Data extract:
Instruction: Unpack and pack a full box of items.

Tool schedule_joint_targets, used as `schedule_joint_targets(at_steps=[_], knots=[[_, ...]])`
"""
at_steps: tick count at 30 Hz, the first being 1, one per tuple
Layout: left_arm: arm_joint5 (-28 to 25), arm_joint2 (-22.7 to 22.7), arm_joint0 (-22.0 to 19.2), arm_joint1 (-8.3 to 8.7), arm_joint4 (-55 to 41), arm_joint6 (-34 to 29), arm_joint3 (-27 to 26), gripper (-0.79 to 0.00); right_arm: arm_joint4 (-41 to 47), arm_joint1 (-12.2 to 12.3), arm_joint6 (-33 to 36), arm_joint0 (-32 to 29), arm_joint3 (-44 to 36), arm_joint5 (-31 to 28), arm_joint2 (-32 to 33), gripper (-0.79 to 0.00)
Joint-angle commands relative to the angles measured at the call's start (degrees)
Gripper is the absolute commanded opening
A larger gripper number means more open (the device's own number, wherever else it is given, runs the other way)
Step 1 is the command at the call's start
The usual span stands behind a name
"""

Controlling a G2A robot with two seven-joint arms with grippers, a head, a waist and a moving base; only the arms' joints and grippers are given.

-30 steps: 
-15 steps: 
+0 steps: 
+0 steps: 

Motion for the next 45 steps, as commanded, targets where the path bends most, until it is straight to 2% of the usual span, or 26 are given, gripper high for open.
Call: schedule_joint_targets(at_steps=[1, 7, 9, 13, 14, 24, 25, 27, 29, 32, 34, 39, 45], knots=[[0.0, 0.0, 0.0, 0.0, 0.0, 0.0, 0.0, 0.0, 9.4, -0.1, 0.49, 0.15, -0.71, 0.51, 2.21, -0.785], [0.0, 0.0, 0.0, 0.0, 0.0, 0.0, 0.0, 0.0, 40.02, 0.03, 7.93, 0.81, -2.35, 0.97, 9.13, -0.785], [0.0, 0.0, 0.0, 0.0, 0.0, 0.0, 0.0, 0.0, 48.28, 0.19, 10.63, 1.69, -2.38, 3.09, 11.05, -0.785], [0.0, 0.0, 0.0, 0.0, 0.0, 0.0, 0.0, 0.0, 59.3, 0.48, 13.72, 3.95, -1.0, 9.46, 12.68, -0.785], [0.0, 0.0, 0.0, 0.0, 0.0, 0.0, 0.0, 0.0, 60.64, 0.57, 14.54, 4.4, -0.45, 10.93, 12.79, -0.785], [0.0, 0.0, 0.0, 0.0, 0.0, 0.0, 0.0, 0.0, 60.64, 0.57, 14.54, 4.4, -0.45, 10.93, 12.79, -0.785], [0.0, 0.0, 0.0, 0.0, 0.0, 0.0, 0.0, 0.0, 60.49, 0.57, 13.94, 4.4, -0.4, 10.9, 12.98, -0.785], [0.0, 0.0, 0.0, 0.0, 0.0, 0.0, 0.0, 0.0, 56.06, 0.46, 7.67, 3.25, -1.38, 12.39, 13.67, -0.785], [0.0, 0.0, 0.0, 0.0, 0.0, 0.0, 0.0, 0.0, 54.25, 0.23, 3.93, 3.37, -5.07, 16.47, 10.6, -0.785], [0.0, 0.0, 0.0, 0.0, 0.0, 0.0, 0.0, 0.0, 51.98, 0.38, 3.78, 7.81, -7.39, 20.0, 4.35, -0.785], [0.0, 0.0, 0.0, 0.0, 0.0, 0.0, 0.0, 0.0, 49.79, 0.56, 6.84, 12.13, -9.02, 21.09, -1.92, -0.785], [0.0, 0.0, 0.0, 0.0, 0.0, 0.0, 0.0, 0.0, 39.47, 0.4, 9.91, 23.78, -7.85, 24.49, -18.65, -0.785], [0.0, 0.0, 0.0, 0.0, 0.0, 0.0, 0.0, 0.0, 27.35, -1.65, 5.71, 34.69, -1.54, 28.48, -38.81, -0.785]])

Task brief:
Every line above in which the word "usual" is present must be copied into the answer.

Your response:
The usual span stands behind a name
Motion for the next 45 steps, as commanded, targets where the path bends most, until it is straight to 2% of the usual span, or 26 are given, gripper high for open.

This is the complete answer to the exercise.